- **WORK TASK**
Where the material below has a line containing "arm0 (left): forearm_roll", start repeating exactly, and keep going through the line containing "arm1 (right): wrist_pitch", with no other lines.

----

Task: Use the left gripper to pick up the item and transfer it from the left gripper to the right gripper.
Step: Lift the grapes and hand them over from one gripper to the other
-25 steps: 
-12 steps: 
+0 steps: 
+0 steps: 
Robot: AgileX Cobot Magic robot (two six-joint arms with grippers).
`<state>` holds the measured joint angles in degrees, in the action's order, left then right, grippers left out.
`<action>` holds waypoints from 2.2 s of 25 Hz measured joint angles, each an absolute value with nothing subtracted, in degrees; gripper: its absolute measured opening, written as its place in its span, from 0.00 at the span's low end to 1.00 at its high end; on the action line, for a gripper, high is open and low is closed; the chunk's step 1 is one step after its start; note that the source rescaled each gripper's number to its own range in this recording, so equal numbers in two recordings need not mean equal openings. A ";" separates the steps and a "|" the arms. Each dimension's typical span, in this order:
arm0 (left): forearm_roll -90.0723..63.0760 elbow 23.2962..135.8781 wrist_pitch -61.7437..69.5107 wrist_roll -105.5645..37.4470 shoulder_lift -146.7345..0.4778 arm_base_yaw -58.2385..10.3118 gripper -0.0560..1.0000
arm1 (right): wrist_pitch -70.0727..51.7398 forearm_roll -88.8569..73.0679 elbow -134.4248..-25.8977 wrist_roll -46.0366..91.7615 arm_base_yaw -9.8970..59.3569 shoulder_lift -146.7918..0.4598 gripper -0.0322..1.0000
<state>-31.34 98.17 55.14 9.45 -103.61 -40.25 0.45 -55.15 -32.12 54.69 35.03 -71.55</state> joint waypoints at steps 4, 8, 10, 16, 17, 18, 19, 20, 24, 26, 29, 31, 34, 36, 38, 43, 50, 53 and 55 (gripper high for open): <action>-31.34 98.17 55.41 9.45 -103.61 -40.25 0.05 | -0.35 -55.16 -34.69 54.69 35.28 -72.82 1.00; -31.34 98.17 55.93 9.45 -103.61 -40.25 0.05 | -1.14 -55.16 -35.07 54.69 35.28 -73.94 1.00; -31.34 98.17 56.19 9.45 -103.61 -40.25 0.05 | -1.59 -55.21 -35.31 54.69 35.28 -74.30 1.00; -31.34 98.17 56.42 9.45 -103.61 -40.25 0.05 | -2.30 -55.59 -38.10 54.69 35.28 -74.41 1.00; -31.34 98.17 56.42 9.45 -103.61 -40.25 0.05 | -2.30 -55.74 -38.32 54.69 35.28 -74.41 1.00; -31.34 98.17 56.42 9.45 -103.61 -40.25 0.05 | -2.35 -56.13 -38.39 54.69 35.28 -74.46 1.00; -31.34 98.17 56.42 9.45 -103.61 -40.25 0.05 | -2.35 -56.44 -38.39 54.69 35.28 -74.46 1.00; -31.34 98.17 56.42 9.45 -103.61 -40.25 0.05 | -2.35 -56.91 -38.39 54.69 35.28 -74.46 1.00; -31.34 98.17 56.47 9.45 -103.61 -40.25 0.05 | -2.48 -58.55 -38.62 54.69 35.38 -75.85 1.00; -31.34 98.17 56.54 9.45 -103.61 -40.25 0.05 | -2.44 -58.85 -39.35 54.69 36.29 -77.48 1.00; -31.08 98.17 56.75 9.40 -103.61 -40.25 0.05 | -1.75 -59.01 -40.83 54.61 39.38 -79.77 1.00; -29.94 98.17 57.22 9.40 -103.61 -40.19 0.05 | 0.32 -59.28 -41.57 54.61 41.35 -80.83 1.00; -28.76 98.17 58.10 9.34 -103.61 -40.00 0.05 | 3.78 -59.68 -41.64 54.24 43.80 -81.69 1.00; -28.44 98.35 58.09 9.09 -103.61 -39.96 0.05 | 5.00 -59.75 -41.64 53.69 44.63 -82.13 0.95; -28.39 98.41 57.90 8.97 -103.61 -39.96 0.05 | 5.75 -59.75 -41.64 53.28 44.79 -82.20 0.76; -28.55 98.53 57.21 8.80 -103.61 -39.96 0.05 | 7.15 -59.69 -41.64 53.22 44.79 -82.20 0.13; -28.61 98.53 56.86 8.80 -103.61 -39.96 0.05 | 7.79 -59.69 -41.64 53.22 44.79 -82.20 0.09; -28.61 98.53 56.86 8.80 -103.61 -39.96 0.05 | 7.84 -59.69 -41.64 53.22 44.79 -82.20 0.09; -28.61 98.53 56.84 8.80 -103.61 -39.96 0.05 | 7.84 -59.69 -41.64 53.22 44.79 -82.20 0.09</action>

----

- **SOLUTION TO THE PROBLEM**
arm0 (left): forearm_roll -90.0723..63.0760 elbow 23.2962..135.8781 wrist_pitch -61.7437..69.5107 wrist_roll -105.5645..37.4470 shoulder_lift -146.7345..0.4778 arm_base_yaw -58.2385..10.3118 gripper -0.0560..1.0000
arm1 (right): wrist_pitch -70.0727..51.7398 forearm_roll -88.8569..73.0679 elbow -134.4248..-25.8977 wrist_roll -46.0366..91.7615 arm_base_yaw -9.8970..59.3569 shoulder_lift -146.7918..0.4598 gripper -0.0322..1.0000

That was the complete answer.